**What this task involves**
I need all the entries repeated exactly as written.

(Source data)
★ ★ ★ ★ ★
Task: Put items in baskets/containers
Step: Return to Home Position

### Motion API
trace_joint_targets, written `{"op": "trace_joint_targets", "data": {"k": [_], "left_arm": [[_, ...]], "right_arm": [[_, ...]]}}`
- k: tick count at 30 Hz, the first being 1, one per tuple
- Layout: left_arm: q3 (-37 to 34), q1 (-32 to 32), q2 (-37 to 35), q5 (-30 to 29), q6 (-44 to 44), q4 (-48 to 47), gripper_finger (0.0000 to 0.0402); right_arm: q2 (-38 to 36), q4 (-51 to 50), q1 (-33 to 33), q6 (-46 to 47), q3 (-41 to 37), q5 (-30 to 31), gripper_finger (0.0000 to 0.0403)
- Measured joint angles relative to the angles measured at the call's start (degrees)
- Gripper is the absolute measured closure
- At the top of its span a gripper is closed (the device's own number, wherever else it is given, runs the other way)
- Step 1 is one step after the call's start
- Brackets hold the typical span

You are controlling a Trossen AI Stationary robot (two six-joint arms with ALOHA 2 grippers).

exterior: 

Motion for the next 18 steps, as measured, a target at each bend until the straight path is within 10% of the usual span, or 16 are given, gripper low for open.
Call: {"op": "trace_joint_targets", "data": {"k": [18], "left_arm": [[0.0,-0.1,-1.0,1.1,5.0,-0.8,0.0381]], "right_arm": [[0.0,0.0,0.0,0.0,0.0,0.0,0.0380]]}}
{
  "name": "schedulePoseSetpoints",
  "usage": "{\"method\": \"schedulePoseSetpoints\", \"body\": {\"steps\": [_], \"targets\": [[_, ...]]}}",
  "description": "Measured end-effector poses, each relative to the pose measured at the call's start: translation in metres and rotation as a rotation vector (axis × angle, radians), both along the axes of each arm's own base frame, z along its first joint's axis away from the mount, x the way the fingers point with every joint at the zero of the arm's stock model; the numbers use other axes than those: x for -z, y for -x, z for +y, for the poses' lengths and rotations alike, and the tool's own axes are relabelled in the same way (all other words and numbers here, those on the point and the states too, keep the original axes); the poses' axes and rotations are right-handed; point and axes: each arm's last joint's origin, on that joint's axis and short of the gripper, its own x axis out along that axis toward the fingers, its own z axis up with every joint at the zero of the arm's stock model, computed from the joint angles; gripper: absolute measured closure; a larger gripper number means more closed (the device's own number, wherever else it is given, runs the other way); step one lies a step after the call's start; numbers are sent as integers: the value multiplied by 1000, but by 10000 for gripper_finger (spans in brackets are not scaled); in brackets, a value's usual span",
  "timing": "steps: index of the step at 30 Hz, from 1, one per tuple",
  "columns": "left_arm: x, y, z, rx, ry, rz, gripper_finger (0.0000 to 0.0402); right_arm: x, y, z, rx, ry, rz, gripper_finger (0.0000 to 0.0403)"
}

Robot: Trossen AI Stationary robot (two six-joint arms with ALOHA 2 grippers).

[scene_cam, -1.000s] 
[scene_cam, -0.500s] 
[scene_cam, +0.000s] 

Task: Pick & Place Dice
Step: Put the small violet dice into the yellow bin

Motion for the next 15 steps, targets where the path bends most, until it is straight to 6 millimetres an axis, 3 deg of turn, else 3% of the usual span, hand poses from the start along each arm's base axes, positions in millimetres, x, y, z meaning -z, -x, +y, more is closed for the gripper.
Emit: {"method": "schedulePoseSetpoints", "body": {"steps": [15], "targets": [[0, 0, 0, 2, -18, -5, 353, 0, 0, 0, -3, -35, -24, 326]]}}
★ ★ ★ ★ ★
**Reply to the task**
Task: Put items in baskets/containers
Step: Return to Home Position

### Motion API
trace_joint_targets, written `{"op": "trace_joint_targets", "data": {"k": [_], "left_arm": [[_, ...]], "right_arm": [[_, ...]]}}`
- k: tick count at 30 Hz, the first being 1, one per tuple
- Layout: left_arm: q3 (-37 to 34), q1 (-32 to 32), q2 (-37 to 35), q5 (-30 to 29), q6 (-44 to 44), q4 (-48 to 47), gripper_finger (0.0000 to 0.0402); right_arm: q2 (-38 to 36), q4 (-51 to 50), q1 (-33 to 33), q6 (-46 to 47), q3 (-41 to 37), q5 (-30 to 31), gripper_finger (0.0000 to 0.0403)
- Measured joint angles relative to the angles measured at the call's start (degrees)
- Gripper is the absolute measured closure
- At the top of its span a gripper is closed (the device's own number, wherever else it is given, runs the other way)
- Step 1 is one step after the call's start
- Brackets hold the typical span

You are controlling a Trossen AI Stationary robot (two six-joint arms with ALOHA 2 grippers).

exterior: 

Motion for the next 18 steps, as measured, a target at each bend until the straight path is within 10% of the usual span, or 16 are given, gripper low for open.
Call: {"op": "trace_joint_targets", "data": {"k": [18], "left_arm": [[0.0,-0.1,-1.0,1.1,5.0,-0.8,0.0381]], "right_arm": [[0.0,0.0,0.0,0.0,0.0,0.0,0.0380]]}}
{
  "name": "schedulePoseSetpoints",
  "usage": "{\"method\": \"schedulePoseSetpoints\", \"body\": {\"steps\": [_], \"targets\": [[_, ...]]}}",
  "description": "Measured end-effector poses, each relative to the pose measured at the call's start: translation in metres and rotation as a rotation vector (axis × angle, radians), both along the axes of each arm's own base frame, z along its first joint's axis away from the mount, x the way the fingers point with every joint at the zero of the arm's stock model; the numbers use other axes than those: x for -z, y for -x, z for +y, for the poses' lengths and rotations alike, and the tool's own axes are relabelled in the same way (all other words and numbers here, those on the point and the states too, keep the original axes); the poses' axes and rotations are right-handed; point and axes: each arm's last joint's origin, on that joint's axis and short of the gripper, its own x axis out along that axis toward the fingers, its own z axis up with every joint at the zero of the arm's stock model, computed from the joint angles; gripper: absolute measured closure; a larger gripper number means more closed (the device's own number, wherever else it is given, runs the other way); step one lies a step after the call's start; numbers are sent as integers: the value multiplied by 1000, but by 10000 for gripper_finger (spans in brackets are not scaled); in brackets, a value's usual span",
  "timing": "steps: index of the step at 30 Hz, from 1, one per tuple",
  "columns": "left_arm: x, y, z, rx, ry, rz, gripper_finger (0.0000 to 0.0402); right_arm: x, y, z, rx, ry, rz, gripper_finger (0.0000 to 0.0403)"
}

Robot: Trossen AI Stationary robot (two six-joint arms with ALOHA 2 grippers).

[scene_cam, -1.000s] 
[scene_cam, -0.500s] 
[scene_cam, +0.000s] 

Task: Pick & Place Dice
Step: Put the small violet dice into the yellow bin

Motion for the next 15 steps, targets where the path bends most, until it is straight to 6 millimetres an axis, 3 deg of turn, else 3% of the usual span, hand poses from the start along each arm's base axes, positions in millimetres, x, y, z meaning -z, -x, +y, more is closed for the gripper.
Emit: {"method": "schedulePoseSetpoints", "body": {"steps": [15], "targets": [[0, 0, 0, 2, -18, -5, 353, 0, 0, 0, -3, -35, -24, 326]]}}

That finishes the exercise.